- _What you have to do_
Go through the listing below and output exactly the line with "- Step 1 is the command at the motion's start", the line with "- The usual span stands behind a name", and each line between; omit the rest.

- _Recorded data_
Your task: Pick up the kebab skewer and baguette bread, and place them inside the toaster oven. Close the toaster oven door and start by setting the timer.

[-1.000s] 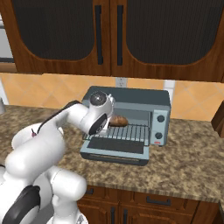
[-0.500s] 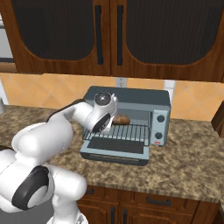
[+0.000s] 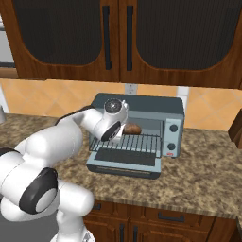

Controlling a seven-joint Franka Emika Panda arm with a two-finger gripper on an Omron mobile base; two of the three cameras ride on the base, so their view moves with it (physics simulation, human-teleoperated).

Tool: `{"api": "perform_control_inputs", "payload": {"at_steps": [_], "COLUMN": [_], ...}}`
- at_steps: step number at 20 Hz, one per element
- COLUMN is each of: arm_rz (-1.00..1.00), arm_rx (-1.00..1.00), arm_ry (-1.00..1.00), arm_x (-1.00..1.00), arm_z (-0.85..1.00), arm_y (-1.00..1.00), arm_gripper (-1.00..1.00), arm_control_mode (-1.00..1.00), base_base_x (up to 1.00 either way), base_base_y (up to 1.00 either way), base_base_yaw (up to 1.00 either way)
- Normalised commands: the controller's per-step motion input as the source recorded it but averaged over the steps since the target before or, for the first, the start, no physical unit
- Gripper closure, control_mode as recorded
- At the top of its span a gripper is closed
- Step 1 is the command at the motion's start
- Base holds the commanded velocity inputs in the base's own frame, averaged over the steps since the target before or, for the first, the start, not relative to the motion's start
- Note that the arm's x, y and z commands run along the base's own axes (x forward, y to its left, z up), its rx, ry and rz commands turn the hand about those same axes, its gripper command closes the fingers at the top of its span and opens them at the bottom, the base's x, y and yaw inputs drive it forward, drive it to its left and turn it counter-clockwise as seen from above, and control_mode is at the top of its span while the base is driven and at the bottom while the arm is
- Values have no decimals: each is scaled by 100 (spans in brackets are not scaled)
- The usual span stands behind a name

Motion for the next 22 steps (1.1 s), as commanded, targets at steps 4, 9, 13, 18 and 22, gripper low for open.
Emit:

- _Reply to the exercise_
- Step 1 is the command at the motion's start
- Base holds the commanded velocity inputs in the base's own frame, averaged over the steps since the target before or, for the first, the start, not relative to the motion's start
- Note that the arm's x, y and z commands run along the base's own axes (x forward, y to its left, z up), its rx, ry and rz commands turn the hand about those same axes, its gripper command closes the fingers at the top of its span and opens them at the bottom, the base's x, y and yaw inputs drive it forward, drive it to its left and turn it counter-clockwise as seen from above, and control_mode is at the top of its span while the base is driven and at the bottom while the arm is
- Values have no decimals: each is scaled by 100 (spans in brackets are not scaled)
- The usual span stands behind a name

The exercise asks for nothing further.